● **What is needed**
Transcribe the data exactly. Leave nothing out.
____________________
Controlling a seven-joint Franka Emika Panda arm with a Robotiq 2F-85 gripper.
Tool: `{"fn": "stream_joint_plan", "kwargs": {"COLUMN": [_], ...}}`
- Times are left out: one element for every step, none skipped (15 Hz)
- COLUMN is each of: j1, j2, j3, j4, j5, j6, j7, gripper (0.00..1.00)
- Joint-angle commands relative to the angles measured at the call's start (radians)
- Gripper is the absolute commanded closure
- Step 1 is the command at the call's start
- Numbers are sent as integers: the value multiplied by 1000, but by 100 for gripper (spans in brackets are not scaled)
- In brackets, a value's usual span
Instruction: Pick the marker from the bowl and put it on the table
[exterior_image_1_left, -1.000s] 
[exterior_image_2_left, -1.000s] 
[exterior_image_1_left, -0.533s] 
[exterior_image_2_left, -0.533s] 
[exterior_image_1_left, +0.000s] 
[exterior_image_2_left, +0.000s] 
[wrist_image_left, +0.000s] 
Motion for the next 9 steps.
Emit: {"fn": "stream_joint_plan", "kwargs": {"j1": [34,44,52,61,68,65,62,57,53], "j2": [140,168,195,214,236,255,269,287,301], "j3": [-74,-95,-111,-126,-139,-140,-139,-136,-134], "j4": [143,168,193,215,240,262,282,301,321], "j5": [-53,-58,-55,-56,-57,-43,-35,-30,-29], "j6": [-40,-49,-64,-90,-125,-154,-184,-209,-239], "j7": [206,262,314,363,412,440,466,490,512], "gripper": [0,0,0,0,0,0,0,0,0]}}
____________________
● **Solution for this exercise**
Controlling a seven-joint Franka Emika Panda arm with a Robotiq 2F-85 gripper.
Tool: `{"fn": "stream_joint_plan", "kwargs": {"COLUMN": [_], ...}}`
- Times are left out: one element for every step, none skipped (15 Hz)
- COLUMN is each of: j1, j2, j3, j4, j5, j6, j7, gripper (0.00..1.00)
- Joint-angle commands relative to the angles measured at the call's start (radians)
- Gripper is the absolute commanded closure
- Step 1 is the command at the call's start
- Numbers are sent as integers: the value multiplied by 1000, but by 100 for gripper (spans in brackets are not scaled)
- In brackets, a value's usual span
Instruction: Pick the marker from the bowl and put it on the table
[exterior_image_1_left, -1.000s] 
[exterior_image_2_left, -1.000s] 
[exterior_image_1_left, -0.533s] 
[exterior_image_2_left, -0.533s] 
[exterior_image_1_left, +0.000s] 
[exterior_image_2_left, +0.000s] 
[wrist_image_left, +0.000s] 
Motion for the next 9 steps.
Emit: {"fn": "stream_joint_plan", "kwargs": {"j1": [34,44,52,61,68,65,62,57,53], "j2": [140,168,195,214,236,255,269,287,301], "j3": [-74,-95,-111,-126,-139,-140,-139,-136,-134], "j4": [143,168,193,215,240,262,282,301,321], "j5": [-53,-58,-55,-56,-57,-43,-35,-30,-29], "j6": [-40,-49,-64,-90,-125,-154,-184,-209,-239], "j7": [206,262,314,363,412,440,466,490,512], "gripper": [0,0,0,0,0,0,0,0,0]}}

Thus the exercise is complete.